Dataset excerpts
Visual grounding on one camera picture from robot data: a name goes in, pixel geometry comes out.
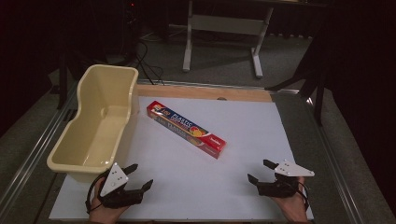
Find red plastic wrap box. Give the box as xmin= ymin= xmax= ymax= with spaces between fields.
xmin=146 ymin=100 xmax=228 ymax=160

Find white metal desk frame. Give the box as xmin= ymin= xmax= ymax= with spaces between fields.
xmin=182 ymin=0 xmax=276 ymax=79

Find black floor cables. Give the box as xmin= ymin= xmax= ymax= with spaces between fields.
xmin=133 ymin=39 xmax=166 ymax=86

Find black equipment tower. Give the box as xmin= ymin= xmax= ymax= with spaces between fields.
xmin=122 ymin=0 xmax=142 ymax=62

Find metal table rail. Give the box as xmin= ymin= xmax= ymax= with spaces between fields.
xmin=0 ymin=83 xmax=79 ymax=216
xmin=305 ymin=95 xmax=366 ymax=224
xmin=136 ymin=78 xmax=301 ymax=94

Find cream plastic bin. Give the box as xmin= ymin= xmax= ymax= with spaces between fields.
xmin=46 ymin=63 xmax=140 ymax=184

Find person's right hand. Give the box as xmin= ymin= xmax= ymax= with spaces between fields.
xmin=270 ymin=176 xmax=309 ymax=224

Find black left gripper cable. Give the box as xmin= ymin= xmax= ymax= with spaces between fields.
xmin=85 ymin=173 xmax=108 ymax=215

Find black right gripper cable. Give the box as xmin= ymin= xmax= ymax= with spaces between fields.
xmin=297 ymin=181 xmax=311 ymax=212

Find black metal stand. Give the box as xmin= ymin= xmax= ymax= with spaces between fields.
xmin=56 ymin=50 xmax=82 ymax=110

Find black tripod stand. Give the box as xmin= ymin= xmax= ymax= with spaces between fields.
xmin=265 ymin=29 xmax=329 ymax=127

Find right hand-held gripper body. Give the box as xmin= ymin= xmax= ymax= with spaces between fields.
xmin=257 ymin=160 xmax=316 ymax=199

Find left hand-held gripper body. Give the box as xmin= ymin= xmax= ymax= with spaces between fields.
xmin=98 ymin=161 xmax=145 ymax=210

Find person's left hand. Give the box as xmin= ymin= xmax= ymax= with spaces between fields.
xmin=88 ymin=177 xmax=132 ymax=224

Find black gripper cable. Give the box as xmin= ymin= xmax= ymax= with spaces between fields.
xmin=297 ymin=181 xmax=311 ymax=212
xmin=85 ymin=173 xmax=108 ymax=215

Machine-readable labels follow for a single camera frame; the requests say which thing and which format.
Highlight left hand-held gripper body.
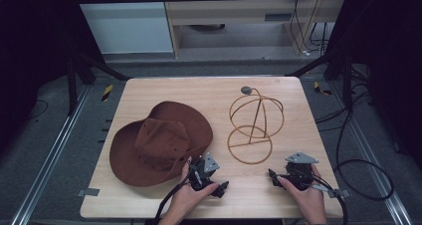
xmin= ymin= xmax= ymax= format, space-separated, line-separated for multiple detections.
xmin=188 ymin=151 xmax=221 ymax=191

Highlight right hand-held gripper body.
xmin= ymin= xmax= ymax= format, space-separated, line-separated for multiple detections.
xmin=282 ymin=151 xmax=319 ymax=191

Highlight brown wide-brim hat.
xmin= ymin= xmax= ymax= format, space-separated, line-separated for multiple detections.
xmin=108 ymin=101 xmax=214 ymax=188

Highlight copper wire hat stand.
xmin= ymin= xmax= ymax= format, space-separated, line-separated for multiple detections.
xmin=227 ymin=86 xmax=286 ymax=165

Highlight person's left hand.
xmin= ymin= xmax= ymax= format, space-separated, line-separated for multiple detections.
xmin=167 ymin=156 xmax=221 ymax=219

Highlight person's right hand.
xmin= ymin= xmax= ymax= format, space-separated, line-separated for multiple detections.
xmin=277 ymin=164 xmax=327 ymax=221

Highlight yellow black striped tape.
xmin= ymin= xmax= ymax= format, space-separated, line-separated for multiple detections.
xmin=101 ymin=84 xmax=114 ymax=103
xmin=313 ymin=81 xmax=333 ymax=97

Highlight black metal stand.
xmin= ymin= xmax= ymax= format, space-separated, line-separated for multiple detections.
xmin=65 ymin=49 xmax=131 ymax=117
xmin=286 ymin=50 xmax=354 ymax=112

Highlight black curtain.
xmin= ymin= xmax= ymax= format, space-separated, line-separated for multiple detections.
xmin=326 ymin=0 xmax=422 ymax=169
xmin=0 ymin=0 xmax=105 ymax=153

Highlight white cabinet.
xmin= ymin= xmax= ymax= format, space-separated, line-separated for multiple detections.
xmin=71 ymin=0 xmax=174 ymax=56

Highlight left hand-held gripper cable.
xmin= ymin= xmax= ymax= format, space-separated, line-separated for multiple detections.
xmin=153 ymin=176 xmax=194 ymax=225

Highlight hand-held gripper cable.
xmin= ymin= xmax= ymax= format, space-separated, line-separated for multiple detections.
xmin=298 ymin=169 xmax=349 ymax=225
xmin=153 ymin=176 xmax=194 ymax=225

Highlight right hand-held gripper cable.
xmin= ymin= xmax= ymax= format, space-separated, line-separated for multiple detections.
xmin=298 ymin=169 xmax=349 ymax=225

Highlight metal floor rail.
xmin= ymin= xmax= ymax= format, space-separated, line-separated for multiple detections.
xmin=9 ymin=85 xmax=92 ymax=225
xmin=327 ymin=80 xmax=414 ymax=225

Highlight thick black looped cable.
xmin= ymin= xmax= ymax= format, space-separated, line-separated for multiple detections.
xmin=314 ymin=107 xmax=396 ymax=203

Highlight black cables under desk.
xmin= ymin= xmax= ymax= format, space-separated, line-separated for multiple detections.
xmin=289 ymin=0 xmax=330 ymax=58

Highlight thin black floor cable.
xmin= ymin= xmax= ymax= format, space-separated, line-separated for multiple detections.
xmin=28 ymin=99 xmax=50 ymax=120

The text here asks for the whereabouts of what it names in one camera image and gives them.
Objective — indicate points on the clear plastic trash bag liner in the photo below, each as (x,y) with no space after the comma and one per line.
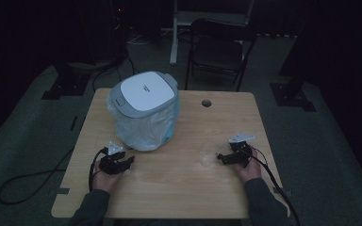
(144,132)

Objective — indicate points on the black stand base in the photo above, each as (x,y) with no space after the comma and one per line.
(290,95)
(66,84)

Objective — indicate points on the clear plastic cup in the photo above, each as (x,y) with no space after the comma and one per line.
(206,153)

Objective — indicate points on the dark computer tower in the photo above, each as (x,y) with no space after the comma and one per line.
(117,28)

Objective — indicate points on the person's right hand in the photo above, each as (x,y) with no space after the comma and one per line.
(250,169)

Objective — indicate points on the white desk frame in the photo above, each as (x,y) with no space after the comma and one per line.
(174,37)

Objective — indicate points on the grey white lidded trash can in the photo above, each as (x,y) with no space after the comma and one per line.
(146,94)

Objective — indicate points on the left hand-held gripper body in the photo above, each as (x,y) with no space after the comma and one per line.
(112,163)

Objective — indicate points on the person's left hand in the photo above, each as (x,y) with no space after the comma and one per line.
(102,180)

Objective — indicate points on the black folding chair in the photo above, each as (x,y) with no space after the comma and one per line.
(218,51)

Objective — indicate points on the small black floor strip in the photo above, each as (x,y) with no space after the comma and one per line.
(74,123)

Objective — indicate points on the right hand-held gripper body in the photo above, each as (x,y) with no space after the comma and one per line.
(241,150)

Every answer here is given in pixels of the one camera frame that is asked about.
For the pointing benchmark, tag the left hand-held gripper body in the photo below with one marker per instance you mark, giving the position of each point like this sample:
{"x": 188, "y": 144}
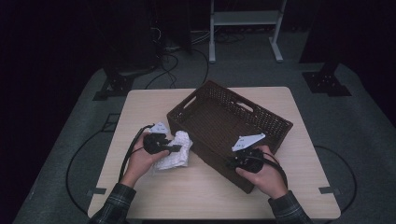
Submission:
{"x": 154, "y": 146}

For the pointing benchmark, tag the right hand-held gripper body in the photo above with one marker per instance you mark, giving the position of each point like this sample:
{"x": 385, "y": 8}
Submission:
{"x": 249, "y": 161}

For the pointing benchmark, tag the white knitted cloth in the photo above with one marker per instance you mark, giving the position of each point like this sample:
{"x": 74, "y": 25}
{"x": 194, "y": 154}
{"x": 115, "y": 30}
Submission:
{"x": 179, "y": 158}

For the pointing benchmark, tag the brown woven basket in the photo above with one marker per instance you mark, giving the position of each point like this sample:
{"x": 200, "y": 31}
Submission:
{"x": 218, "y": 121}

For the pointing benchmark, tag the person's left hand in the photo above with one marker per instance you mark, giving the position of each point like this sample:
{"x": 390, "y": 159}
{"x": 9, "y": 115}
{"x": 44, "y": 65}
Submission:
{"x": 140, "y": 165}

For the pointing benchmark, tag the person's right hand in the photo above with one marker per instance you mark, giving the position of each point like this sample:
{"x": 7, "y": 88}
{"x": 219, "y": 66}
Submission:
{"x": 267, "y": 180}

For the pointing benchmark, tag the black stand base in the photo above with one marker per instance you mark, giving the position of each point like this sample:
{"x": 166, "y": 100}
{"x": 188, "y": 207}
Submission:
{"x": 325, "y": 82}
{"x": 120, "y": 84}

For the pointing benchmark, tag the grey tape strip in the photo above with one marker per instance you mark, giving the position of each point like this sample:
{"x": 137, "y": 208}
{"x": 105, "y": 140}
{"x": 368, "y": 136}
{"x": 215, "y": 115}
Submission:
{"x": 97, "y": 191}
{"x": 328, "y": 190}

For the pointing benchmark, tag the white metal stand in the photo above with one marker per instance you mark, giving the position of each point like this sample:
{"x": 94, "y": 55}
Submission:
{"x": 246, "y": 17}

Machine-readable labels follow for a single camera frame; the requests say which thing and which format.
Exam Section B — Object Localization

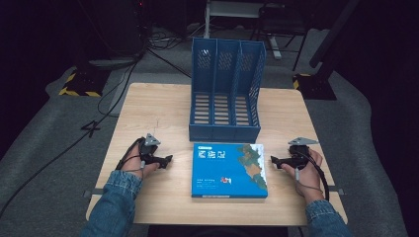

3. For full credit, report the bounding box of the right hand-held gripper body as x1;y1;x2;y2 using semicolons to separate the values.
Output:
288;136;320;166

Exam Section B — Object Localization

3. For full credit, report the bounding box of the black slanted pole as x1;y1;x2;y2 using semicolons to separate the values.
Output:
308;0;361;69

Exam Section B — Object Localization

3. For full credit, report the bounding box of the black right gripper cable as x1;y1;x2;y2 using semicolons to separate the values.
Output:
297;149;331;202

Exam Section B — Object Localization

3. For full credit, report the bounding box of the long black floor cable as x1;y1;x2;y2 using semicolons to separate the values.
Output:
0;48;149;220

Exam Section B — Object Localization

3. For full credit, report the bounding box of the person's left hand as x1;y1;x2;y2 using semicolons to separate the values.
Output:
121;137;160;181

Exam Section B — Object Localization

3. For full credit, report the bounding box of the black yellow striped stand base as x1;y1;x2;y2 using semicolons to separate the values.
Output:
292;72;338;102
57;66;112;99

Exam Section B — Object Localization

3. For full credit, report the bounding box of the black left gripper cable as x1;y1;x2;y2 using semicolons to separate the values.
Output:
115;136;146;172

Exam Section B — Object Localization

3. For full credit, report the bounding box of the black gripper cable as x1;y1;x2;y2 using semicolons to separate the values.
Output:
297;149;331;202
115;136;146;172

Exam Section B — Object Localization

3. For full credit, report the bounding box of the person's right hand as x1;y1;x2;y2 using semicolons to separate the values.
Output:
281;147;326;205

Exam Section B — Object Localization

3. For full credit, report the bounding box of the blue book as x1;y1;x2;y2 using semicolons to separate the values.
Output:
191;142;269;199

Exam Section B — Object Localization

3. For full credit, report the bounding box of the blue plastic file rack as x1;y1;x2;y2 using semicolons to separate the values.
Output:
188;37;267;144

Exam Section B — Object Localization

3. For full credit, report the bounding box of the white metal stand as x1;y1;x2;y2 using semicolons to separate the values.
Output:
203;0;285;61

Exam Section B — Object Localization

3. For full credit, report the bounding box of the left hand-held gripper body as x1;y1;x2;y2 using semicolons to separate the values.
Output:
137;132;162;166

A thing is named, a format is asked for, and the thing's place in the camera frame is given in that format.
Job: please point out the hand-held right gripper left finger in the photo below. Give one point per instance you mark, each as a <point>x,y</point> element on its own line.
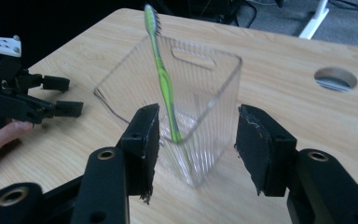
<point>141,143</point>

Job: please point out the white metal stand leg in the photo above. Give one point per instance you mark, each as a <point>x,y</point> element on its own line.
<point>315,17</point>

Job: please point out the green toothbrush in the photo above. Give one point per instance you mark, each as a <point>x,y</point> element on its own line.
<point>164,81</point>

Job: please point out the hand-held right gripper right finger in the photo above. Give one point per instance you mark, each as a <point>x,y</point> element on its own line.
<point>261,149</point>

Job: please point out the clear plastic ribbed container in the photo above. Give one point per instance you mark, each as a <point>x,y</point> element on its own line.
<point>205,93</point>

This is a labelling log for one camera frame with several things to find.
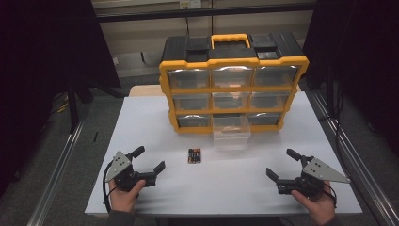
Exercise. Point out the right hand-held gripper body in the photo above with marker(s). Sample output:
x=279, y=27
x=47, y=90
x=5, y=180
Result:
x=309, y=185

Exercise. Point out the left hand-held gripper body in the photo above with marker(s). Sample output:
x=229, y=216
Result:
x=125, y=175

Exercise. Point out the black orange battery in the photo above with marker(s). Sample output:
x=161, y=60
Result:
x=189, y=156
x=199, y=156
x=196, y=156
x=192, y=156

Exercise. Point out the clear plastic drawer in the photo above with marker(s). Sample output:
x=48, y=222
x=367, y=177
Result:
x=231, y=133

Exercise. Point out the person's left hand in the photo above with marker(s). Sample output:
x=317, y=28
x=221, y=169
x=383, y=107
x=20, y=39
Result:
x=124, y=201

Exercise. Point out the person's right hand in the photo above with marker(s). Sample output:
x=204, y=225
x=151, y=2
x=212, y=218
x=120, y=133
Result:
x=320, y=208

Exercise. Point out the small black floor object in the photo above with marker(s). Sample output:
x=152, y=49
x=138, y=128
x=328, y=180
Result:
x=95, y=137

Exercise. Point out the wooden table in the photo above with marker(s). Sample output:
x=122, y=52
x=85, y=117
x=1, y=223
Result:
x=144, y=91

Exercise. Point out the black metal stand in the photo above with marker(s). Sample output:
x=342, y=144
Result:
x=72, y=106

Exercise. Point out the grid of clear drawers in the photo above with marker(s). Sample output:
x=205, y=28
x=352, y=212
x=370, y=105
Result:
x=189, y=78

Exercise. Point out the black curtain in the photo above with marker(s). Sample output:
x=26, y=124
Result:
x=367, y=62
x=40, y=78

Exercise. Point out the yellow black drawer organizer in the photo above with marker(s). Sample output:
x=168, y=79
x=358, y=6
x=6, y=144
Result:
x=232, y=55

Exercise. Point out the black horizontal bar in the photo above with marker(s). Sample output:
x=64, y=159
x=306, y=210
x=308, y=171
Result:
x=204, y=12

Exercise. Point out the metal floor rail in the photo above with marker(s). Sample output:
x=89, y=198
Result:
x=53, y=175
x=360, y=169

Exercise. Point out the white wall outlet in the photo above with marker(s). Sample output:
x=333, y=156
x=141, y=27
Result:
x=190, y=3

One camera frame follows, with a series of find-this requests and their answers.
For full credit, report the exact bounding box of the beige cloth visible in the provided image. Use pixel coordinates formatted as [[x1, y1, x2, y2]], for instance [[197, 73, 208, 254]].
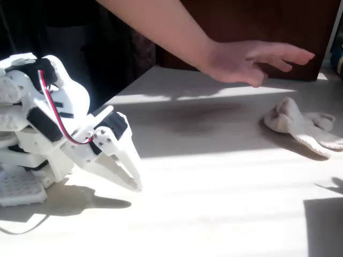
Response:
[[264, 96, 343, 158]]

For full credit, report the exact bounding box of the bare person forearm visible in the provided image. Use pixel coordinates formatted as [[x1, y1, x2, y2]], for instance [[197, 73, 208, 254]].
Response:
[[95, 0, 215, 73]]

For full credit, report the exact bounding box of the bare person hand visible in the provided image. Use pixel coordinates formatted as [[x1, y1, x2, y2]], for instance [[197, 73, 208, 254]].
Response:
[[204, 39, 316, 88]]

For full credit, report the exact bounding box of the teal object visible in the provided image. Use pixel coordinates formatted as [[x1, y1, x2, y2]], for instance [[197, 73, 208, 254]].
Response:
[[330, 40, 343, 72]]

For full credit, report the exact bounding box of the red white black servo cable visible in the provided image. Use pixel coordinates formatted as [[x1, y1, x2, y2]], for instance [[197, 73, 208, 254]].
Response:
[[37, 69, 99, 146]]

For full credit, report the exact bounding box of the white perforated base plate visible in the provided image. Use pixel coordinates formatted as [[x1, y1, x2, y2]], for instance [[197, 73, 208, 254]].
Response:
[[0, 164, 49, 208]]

Problem: How many lines of these records include the word "given"? Only the number should be written.

Answer box: 2